Peu avant son discours, M. Dbeibah a limogé le chef du renseignement militaire Oussama Jouili, sans en avancer de raison pour cette éviction.

– « Très grave » –

Dans la région de Tripoli, les deux camps rivaux disposent du soutien de groupes armés encore très influents dans l’ouest du pays, mais aux allégeances mouvantes. « Al Nawasi », une importante milice de la capitale, a apporté son soutien à M. Bachagha.

Selon des médias libyens, le départ de M. Bachagha de la capitale a été décidé lors d’une médiation menée par une brigade de l’armée loyale au gouvernement de Tripoli.

Lors d’une conférence de presse à Syrte (centre), M. Bachagha s’est défendu de tout recours à la force, assurant avoir quitté la capitale « pour préserver les vies humaines ».

Il a imputé la responsabilité des combats à son rival en l’accusant de faire appel à des milices et affirmé que l’un de ses partisans avait été tué dans les affrontements.

Le secrétaire général de la Ligue arabe Ahmed Aboul Gheit s’est dit « très inquiet », appelant au respect du cessez-le-feu pour « éviter le déclenchement d’une nouvelle vague de violences » en Libye.

La conseillère spéciale du secrétaire général de l’ONU pour la Libye, Stephanie Williams, a appelé à la « retenue », en soulignant « sur la nécessité absolue de s’abstenir de toute action provocatrice ».

Les Etats-Unis se sont dits « très préoccupés » par les affrontements armés à Tripoli.

Et le chef de la diplomatie européenne Josep Borrell a déploré une situation « devenue très grave ces dernières heures ». « Tôt ou tard, quand il y a deux gouvernements, ils s’affrontent. »

Après que les armes se sont tues, le gouvernement basé à Tripoli a déclaré qu’il allait « traquer » tous ceux impliqués dans cet « acte lâche ».

– Blocus pétrolier –

Depuis 2011, la Libye, vaste pays de sept millions d’habitants, est minée par les divisions entre institutions concurrentes dans l’Est et l’Ouest et par l’insécurité.

La production pétrolière, principale source de revenus du pays, est otage des divisions politiques, avec une vague de fermetures forcées de sites pétroliers ces dernières semaines.
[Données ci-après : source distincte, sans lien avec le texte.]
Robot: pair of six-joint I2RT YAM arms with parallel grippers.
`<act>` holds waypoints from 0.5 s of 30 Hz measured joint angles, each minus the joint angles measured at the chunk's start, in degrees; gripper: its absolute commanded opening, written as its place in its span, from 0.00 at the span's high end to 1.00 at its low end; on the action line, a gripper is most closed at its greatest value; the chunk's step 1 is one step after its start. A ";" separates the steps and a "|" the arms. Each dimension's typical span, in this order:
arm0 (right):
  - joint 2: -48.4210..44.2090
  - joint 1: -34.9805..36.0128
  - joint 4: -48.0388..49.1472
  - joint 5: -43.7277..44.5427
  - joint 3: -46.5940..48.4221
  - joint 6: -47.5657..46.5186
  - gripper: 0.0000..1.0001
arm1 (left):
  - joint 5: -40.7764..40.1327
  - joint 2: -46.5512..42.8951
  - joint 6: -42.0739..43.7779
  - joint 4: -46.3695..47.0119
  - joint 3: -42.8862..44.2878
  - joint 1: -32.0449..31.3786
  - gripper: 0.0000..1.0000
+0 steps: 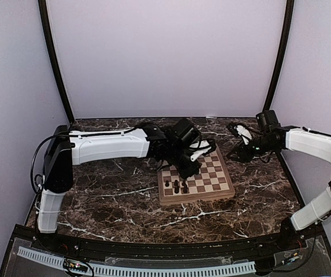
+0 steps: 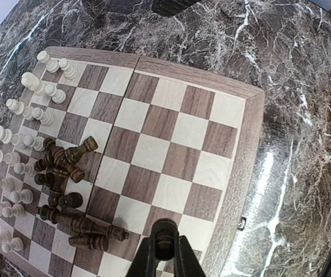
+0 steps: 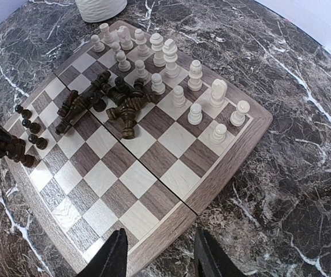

Considérés comme proches du camp de l’Est, les groupes à l’origine des blocages réclament le transfert du pouvoir à M. Bachagha ainsi qu’une meilleure répartition des revenus pétroliers.

Entre 2014 et 2021, le pays s’était déjà retrouvé avec deux gouvernements rivaux dans l’Est et l’Ouest.

Mais cette fois-ci, M. Bachagha, lui-même un poids lourd de l’Ouest, a choisi de nouer des alliances avec des figures de l’Est, Khalifa Haftar et le président du Parlement basé à Tobrouk, Aguila Saleh, au nom de la « réconciliation nationale ».